Iron Man is also what a comic book movie should be.  As was Dark Knight, and the first couple X-Men and Spider-Man movies.





> The fun B movie experience claim can be used to defend any shit movie.....from that Speed Racer movie to House of the Dead. If that was a valid argument, then Uwe Boll would be cool.
> 
> Once again, I enjoyed IH......It was just a really stupid movie. I wouldn't say it was worth it.


The B movie experience has always been a key pillar of the Hulk.  sure they can get philosophical and deep at times, but they should never forget people are here for big ol' monster mashes



> Also, the "remember fun?" argument seems to be used against me a lot. I like Michael Bay movies, Roland Emmerich movies and EVEN Uwe Boll movies because they are fun.....granted, thats their only qualities, but their fun.
> 
> But whenever I argue against a movie that's shit, people love just using those 2 words. It's proof they're shit....Granted, I wouldnt say IH is shit. But it tells me that you really can't defend that movie beyond that.


oh sorry don't know how that got into my post.  That was part of another argument I was making.  sorry





> -You're just going to get another "Superman Returns" with a reboot, or a "Fantastic Four"-esque mov- Jeez, how many times do I have to repeat this to you? Does the Incredible Hulk fry brains? Must I use the Exorcist argument again?
> 
> Exorcist 3 could've pussied out and been a reboot. But it wasn't. It didn't confirm Exorcist 2(which sucked), but it didn't go out of its way to erase it from the continuity.

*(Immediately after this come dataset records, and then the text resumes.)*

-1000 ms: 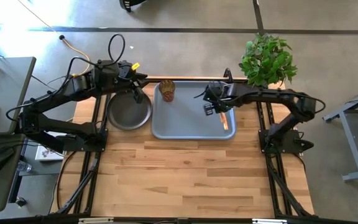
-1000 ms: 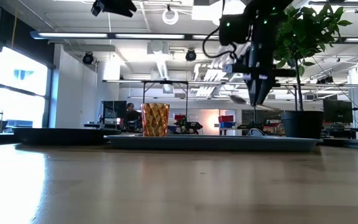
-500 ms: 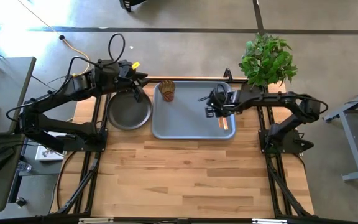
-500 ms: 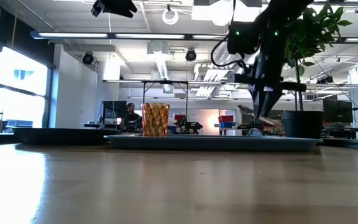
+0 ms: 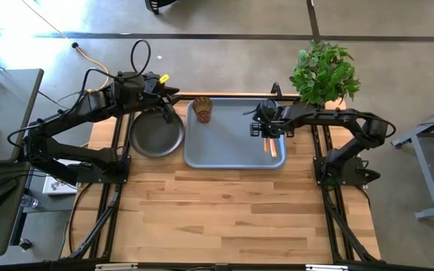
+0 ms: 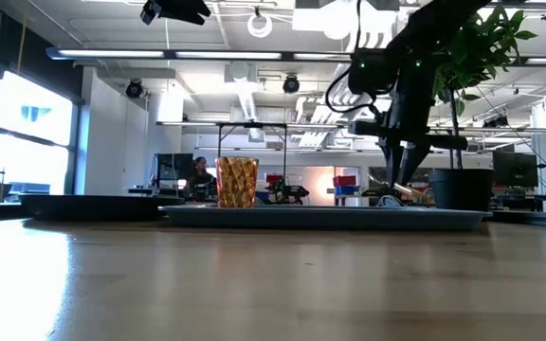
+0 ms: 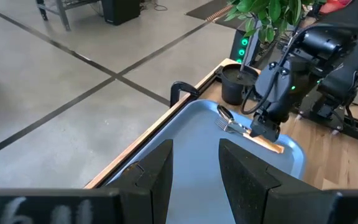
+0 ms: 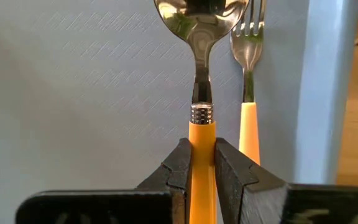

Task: Pick and place plate/cup/fork/spoon on tray
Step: Put the orange spoon on the gray serving tray

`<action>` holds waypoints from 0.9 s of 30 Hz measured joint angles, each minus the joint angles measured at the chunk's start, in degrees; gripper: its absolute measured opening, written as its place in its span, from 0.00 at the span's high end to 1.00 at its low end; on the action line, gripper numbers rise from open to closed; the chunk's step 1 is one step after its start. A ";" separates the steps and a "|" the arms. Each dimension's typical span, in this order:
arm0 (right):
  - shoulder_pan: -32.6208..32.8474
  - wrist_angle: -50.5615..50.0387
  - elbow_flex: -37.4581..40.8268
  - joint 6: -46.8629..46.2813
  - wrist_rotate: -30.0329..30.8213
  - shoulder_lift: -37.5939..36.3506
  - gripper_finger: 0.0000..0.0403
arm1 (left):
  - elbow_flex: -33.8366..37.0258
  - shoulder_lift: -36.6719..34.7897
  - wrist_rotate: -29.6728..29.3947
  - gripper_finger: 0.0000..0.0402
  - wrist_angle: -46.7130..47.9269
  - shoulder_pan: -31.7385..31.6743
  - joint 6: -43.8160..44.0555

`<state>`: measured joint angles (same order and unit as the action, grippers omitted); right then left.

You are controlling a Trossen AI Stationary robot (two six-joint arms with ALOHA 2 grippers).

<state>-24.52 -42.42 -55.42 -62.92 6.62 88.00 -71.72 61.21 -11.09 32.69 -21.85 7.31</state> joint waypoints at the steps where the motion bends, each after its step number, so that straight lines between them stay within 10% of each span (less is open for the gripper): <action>1: -0.17 0.25 0.00 0.28 -0.58 0.53 0.93 | 0.00 0.00 0.00 0.70 0.00 0.00 0.00; 27: -0.36 1.70 0.00 1.90 -3.55 9.07 0.93 | 0.00 0.00 0.00 0.70 0.02 0.00 -0.04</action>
<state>-24.88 -40.72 -55.42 -61.01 3.08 97.07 -71.72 61.21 -11.09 32.71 -21.85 7.27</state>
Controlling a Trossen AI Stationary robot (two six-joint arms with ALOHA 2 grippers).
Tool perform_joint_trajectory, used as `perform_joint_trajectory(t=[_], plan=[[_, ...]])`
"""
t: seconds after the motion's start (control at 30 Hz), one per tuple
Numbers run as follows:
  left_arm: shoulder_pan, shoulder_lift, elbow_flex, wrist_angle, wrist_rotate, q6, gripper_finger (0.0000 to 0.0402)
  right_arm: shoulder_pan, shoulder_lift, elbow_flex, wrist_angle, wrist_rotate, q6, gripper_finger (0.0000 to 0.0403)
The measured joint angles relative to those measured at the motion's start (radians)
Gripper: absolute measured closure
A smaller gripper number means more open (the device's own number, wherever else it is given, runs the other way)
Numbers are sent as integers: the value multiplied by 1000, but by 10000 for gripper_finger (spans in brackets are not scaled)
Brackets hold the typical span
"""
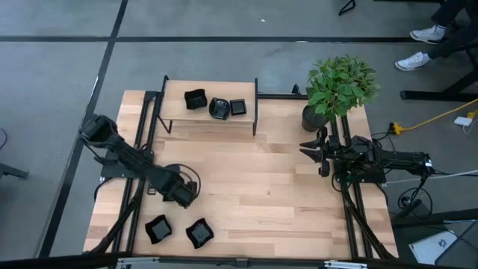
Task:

The result, everyone was happy that it didn't try to be remake, but that Exorcist 2 could be gone from their minds(whether they liked E3 or not).
> 
> A remake means you're going to get the same shit....again!


oh, you mean like what the Hulk did.  well the difference is that the last good Superman movie they'd have to go back to is several decades old.

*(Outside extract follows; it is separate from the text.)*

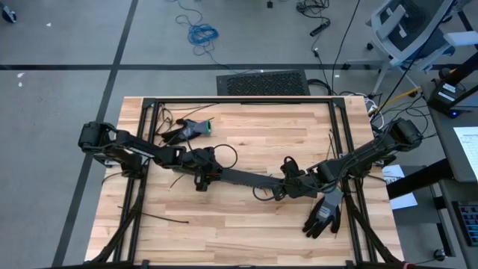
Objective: Ziptie cables
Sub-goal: Close the black cable duct
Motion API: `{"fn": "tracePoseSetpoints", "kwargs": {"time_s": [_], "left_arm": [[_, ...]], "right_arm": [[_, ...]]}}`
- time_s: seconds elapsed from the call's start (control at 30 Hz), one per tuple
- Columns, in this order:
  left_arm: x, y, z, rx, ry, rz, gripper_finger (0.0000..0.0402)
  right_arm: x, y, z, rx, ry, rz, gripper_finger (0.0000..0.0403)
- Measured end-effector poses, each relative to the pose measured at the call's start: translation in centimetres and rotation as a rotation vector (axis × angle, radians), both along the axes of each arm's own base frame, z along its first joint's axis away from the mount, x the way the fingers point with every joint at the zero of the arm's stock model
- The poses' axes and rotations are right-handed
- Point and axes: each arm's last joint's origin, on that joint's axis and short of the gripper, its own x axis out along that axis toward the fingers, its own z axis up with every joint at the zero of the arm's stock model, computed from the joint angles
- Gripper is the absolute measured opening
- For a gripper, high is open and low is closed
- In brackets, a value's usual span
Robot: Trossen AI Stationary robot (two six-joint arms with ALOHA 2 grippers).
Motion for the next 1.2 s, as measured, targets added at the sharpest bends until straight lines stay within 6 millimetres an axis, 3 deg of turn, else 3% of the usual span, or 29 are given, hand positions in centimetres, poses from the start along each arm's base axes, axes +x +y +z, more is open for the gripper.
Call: {"fn": "tracePoseSetpoints", "kwargs": {"time_s": [0.57,0.87,0.97,1.1,1.2], "left_arm": [[0.0,-0.4,0.0,-0.013,-0.003,-0.004,0.0247],[0.0,-0.7,0.0,-0.032,-0.001,0.026,0.0247],[0.0,-0.7,0.0,-0.03,0.001,0.029,0.0247],[0.0,-0.7,0.0,-0.029,0.001,0.029,0.0247],[0.0,-0.7,0.0,-0.028,0.001,0.031,0.0247]], "right_arm": [[0.0,0.0,0.0,-0.032,0.006,0.05,0.0],[-0.2,0.5,0.1,0.021,0.054,0.259,0.0],[-0.5,0.2,1.2,-0.033,0.081,0.23,0.0],[-1.2,-0.6,3.4,-0.105,0.254,0.145,0.0],[-0.5,-0.9,5.0,-0.157,0.307,0.171,0.0]]}}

Too much has changed, not just in the world next movie needs to make Superman relevant and exciting, and truly reintroduce him to a world that has more or less forgotten what he means.  They need "make us believe a man can fly" again.

also faaaaaaaar too much has changed in the core Superman mythos to keep what the Donner movies did (which were based on comics that were already outdated back then).  Luthor has radically changed, as has the portrayal of most of the supporting cast, all of which in better and more interesting directions.




> -You keep talking about Returns making so many horrendous decisions, yet I haven't really heard you say any beyond "it's boring". Singer wasn't a fan of the comics, but he was a huge fan of the first 2 Superman movies.



Superman movie _should not_ be boring.   Also Singer being obsessed with the movies is a big thing, as I stated before the movies are a product of a different age, and hell he essentially copy pasted the plot from all 4 movies and put them together like an inbred monster.

Also too many mistakes with the mythos, which can be blamed on him going from the Donner movies I guess, but *nothing* can ever be redeemed from the stupidity of the Super-Son.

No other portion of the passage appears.